>> AFTER CONQUERING CANNES, #CAPERNAUM JOINS COVETED OSCARS RACE
Following in the footsteps of Ziad Doueiri’s The Insult last year, Lebanon earned its second consecutive Oscar nomination in the Best Foreign Language Film category this year thanks to none but renowned Lebanese filmmaker Nadine Labaki. After receiving the coveted Jury Prize at the 2018 Cannes Film Festival, Labaki’s feature film Capernaum was announced as an Oscar contender on January 22, prompting the corresponding hashtag to the top of Twitter’s trending topics. The nomination also marks a first for Arab women filmmakers, as no other female director from the region has previously been nominated in this category. Racking up rave reviews from critics, the general public and celebrities like Oprah and Salma Hayek, the film addresses Lebanon’s refugee crisis through the story of Zain, a 12-year-old boy who decides to sue his own parents for bringing him into the world.

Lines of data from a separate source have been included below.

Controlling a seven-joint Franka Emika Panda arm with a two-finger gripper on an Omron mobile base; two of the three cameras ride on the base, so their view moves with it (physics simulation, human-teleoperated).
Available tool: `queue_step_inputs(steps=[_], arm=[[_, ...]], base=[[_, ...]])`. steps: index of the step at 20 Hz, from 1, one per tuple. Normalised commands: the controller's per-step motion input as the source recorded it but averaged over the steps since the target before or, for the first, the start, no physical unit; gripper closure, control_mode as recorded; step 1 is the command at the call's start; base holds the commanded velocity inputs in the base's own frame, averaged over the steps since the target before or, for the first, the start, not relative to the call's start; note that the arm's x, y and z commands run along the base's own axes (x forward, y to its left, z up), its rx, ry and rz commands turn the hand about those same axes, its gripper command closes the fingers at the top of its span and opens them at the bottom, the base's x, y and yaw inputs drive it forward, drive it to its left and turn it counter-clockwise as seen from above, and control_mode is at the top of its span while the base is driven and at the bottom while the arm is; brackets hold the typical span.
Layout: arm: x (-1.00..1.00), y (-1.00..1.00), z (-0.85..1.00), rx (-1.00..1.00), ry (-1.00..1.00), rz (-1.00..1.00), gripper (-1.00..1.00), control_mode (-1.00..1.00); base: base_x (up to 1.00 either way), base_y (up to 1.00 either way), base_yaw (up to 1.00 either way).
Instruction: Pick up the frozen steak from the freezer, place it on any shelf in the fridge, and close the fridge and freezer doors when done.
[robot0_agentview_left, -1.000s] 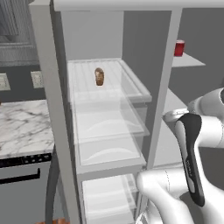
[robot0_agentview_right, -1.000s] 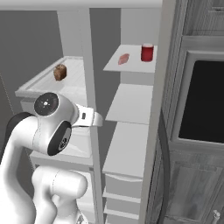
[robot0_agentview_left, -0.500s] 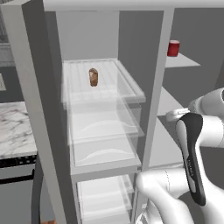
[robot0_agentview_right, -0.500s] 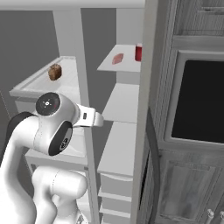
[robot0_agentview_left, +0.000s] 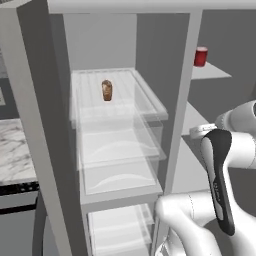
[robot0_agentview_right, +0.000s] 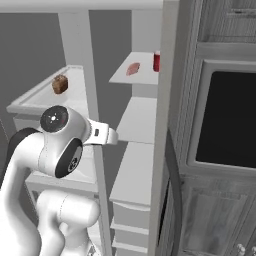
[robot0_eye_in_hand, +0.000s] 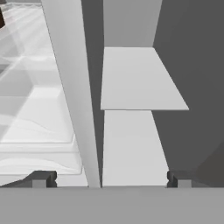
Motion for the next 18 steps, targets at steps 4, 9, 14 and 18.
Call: queue_step_inputs(steps=[4,9,14,18], arm=[[0.0,0.0,0.0,0.0,0.0,0.0,-1.0,1.0],[0.0,0.0,0.0,0.0,0.0,0.0,-1.0,1.0],[0.0,0.0,0.0,0.0,0.0,0.0,-1.0,1.0],[0.0,0.0,0.0,0.0,0.0,0.0,-1.0,1.0]], base=[[0.33,-0.24,0.0],[0.17,-0.42,0.0],[0.25,-0.34,0.0],[0.25,-0.27,0.0]])
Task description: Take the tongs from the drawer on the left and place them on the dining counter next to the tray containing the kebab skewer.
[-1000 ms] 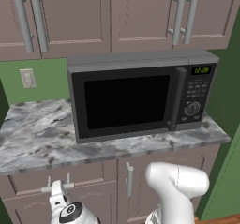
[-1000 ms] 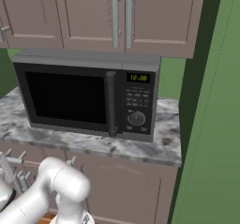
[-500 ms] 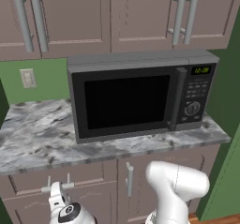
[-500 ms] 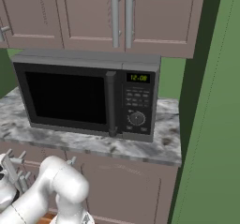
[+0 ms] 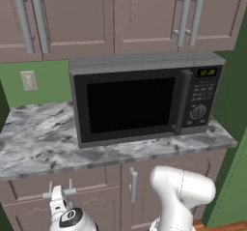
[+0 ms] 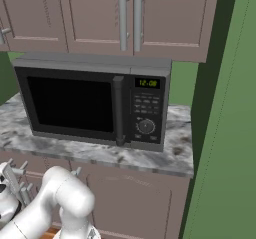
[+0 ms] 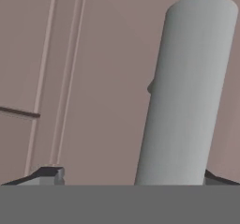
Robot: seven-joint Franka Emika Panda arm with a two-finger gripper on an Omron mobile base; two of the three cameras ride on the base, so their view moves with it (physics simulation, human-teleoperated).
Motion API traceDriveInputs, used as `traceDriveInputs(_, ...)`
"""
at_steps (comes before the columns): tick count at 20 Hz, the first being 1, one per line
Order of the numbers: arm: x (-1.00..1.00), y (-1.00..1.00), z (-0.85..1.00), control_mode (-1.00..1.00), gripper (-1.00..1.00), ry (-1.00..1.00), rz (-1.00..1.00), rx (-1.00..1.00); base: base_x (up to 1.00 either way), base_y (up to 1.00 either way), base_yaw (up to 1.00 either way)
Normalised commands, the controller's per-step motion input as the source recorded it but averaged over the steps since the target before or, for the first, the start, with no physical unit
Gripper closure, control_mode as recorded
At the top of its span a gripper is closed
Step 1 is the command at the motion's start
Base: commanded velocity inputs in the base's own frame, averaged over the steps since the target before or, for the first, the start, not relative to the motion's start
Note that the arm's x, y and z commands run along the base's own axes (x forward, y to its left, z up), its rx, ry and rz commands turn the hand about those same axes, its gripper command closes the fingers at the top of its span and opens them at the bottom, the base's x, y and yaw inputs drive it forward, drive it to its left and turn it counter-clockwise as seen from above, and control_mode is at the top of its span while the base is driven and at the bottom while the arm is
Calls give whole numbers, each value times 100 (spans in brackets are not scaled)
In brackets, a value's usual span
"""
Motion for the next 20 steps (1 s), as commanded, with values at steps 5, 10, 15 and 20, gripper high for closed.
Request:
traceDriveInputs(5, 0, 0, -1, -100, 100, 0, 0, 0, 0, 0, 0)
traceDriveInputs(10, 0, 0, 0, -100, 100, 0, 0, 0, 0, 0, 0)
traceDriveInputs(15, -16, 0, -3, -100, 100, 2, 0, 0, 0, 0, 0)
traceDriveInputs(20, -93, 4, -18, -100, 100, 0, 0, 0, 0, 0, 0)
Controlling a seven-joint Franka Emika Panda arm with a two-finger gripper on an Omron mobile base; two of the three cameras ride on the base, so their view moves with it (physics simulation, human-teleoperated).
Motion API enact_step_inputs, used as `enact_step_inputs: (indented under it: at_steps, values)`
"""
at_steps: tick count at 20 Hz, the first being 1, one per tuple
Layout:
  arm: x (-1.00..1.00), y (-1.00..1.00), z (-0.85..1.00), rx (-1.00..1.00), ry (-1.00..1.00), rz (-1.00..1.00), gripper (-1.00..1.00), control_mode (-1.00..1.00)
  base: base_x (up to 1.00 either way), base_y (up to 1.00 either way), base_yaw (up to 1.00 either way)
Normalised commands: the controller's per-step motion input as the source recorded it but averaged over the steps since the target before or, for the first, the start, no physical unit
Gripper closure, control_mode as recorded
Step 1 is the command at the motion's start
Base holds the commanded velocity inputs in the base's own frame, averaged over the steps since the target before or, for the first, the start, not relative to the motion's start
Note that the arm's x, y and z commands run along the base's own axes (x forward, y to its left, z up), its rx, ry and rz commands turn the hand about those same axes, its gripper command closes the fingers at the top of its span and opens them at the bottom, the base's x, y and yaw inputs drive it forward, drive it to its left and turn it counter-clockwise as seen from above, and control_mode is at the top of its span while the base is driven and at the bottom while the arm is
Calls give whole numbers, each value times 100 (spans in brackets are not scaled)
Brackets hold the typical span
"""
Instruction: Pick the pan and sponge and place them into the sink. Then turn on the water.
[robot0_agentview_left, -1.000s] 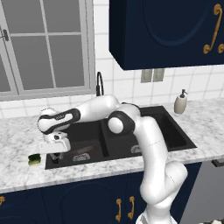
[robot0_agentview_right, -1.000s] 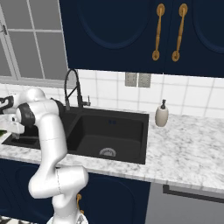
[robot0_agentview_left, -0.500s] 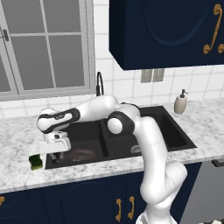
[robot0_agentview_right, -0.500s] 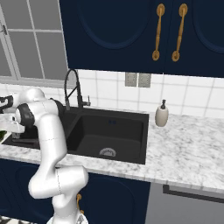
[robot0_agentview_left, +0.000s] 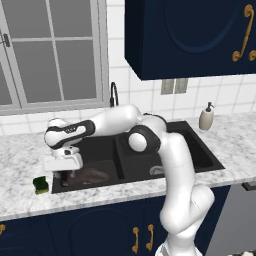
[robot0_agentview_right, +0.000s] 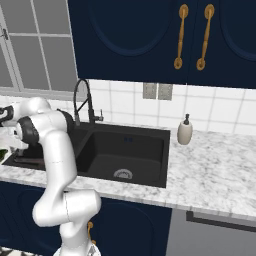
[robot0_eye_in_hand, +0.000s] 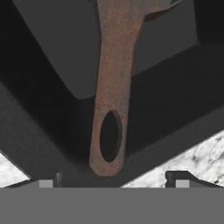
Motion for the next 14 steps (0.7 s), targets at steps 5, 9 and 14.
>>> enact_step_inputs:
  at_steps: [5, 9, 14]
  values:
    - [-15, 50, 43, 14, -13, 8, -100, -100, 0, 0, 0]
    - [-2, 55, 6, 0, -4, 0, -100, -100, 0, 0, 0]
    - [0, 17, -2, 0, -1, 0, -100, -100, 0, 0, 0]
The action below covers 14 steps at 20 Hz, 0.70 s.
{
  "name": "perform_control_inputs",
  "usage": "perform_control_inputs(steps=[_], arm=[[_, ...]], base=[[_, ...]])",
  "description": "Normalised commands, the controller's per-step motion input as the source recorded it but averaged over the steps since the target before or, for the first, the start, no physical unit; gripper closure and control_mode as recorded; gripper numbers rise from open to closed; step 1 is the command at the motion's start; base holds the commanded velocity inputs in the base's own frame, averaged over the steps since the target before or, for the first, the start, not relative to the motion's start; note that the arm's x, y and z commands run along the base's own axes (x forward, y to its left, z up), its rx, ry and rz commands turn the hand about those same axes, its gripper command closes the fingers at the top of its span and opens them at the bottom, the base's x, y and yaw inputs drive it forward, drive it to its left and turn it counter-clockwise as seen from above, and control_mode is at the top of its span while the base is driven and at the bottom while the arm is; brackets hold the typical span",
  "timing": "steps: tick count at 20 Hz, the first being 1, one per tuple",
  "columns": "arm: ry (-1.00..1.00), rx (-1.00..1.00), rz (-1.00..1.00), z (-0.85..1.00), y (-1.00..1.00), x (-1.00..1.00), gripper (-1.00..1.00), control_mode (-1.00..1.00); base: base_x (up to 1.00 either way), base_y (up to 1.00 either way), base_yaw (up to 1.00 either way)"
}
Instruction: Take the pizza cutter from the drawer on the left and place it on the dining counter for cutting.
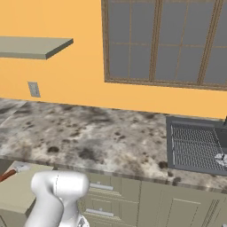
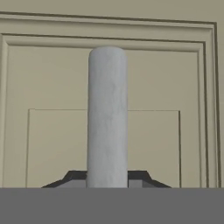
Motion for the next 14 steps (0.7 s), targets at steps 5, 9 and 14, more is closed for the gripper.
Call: perform_control_inputs(steps=[5, 9, 14], arm=[[0.0, 0.0, -0.01, 0.0, 0.0, -0.74, 1.0, -1.0], [0.0, 0.0, 0.0, 0.0, 0.0, -0.47, 1.0, -1.0], [0.0, 0.0, 0.0, 0.0, 0.0, -0.38, 1.0, -1.0]], base=[[0.0, 0.0, 0.0], [0.0, 0.0, 0.0], [0.0, 0.0, 0.0]])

>> LEBANESE TV ANCHOR #DIMASADEK UNDER FIRE OVER MISINTERPRETED TWEET
Lebanese TV Anchor Dima Sadek found herself in hot waters over a controversial tweet sent out on January 19 featuring an uncredited image of a non-veiled woman walking in the opposite direction of a crowd of veiled women with a magazine in hand, captioned with the word ‘Brilliant’ [in formal Arabic]. The photo, originally titled ‘Questioning Radicalism’, was part of a series of three images from award-winning April 2018 campaign ‘Changing Your Perspective - Questioning War’ by Y&R Czechia for Reporter magazine. And while the initial purpose of the ads was to show that the insights provided by the investigative publication in question have the strength to change readers’ perspective, a majority of the Lebanese mass audience seemed to be unaware of the backstory, which resulted in the tweet being taken completely out of context, prompting atrocious criticism against Sadek. Israeli military leader Avichay Adraee jumped in on the hype with a response tweet linking the image to Hezbollah, which in turn stirred up a strongly-worded reply from the journalist, who then proceeded to block him on Twitter.
>> #SAVERAHAF: TWITTER USERS JOIN FORCES TO HELP PROSECUTED SAUDI GIRL
A Saudi teen by the name of Rahaf Mohammed took to Twitter on January 4 to send out a pledge for help while stranded in Bangkok airport after fleeing her abusive Kuwait-based family and getting her passport ceased by Saudi officials. "I'm the girl who ran away to Thailand. I'm now in real danger because the Saudi embassy is trying to force me to return," her first Arabic tweet read, as she proceeded to live-tweet her ordeal. The teen’s cry for help quickly resonated with the online community, growing her number of followers from 24 to 27,000 in less than 24 hours and leading to the birth of top trending hashtag #Saverahaf, appearing in over half a million tweets on the day of the incident. The cause attracted several activists, journalists and government officials worldwide, who tweeted their support for the teenager and urged world leaders/relevant authorities to protect her. Canada, represented by Prime Minister Justin Trudeau, ultimately accepted the United Nations request to give asylum to the 18-year-old, granting her emergency resettlement. Mohammed safely landed in Toronto on January 11.